Write out every line exactly, from the first line of the records below through the line that contains "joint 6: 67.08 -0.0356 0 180".

========================

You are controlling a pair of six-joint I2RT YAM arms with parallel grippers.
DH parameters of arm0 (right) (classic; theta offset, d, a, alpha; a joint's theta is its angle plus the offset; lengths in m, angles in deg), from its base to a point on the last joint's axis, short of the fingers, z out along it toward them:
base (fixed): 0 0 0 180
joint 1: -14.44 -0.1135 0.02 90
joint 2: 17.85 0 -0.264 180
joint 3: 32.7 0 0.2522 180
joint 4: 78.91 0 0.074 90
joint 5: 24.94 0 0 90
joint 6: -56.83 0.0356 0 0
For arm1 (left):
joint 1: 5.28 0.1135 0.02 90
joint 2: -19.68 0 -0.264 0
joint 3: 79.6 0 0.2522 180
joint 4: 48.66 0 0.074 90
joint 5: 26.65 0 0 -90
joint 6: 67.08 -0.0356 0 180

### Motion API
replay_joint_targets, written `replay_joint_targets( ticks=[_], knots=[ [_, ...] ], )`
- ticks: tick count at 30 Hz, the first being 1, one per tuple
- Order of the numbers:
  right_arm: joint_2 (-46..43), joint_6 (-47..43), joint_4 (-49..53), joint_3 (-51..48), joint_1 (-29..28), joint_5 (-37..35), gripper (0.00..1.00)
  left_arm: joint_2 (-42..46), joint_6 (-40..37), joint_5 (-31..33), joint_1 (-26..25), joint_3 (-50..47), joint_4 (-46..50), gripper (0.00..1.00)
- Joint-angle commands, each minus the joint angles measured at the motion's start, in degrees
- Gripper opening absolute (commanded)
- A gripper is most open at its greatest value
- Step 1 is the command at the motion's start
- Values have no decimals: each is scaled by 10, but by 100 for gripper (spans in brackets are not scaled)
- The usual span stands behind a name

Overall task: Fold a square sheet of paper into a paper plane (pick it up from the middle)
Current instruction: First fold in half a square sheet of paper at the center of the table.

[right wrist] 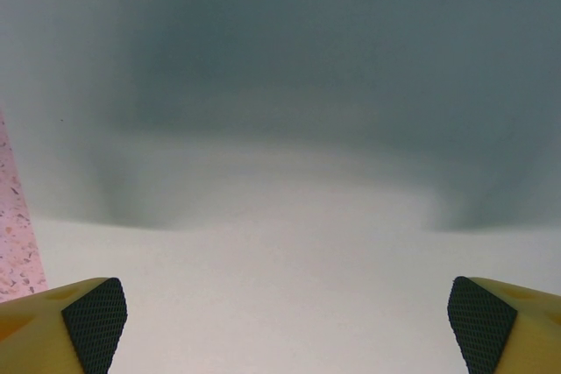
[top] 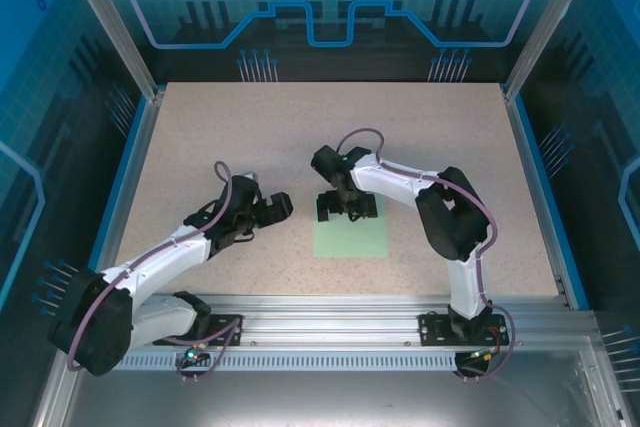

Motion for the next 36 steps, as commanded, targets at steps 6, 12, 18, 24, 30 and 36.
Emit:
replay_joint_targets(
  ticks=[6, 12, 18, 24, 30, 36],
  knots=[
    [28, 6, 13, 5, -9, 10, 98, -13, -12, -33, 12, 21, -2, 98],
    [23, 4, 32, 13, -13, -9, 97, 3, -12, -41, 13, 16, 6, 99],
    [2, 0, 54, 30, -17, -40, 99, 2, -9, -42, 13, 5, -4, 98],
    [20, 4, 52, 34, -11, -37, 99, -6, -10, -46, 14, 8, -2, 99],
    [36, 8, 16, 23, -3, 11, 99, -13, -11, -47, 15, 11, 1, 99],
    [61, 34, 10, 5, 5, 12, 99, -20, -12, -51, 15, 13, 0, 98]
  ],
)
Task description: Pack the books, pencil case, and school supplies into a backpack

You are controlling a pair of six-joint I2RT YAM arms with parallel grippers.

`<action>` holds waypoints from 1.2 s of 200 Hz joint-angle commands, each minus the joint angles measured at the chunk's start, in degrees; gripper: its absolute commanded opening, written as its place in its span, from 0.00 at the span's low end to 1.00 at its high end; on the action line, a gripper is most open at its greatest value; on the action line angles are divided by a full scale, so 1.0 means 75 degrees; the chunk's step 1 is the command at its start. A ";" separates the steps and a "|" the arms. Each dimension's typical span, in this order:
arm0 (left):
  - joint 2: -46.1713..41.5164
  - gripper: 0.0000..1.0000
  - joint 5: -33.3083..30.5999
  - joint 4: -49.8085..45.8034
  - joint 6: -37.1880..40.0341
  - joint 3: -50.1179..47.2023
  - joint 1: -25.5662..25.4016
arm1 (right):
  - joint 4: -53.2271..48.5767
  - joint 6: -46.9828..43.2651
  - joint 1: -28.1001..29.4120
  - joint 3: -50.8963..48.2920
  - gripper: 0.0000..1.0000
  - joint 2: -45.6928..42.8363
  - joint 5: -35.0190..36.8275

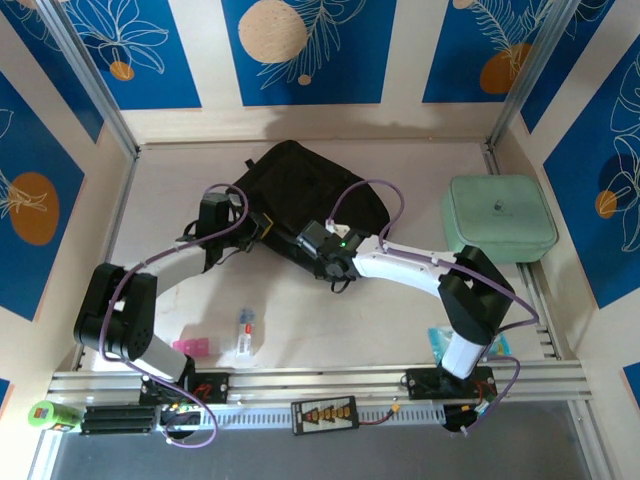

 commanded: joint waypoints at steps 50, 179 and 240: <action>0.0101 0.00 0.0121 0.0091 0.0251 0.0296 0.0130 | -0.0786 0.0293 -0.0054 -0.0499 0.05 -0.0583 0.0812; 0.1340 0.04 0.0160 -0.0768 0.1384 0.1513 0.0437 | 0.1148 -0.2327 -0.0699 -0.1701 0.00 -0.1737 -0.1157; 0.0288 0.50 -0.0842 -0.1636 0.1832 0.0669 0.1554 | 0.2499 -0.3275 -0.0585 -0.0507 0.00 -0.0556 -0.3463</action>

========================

(Answer for the task):
You are controlling a pair of six-joint I2RT YAM arms with parallel grippers.
DH parameters of arm0 (right) (classic; theta offset, d, a, alpha; a joint's theta is its angle plus the offset; lengths in m, angles in deg), from its base to a point on the last joint's axis, short of the fingers, z out along it toward them:
base (fixed): 0 0 0 180
joint 1: -14.44 -0.1135 0.02 90
joint 2: 17.85 0 -0.264 180
joint 3: 32.7 0 0.2522 180
joint 4: 78.91 0 0.074 90
joint 5: 24.94 0 0 90
joint 6: -56.83 0.0356 0 0
For arm1 (left):
joint 1: 5.28 0.1135 0.02 90
joint 2: -19.68 0 -0.264 0
joint 3: 79.6 0 0.2522 180
joint 4: 48.66 0 0.074 90
joint 5: 26.65 0 0 -90
joint 6: 67.08 -0.0356 0 180

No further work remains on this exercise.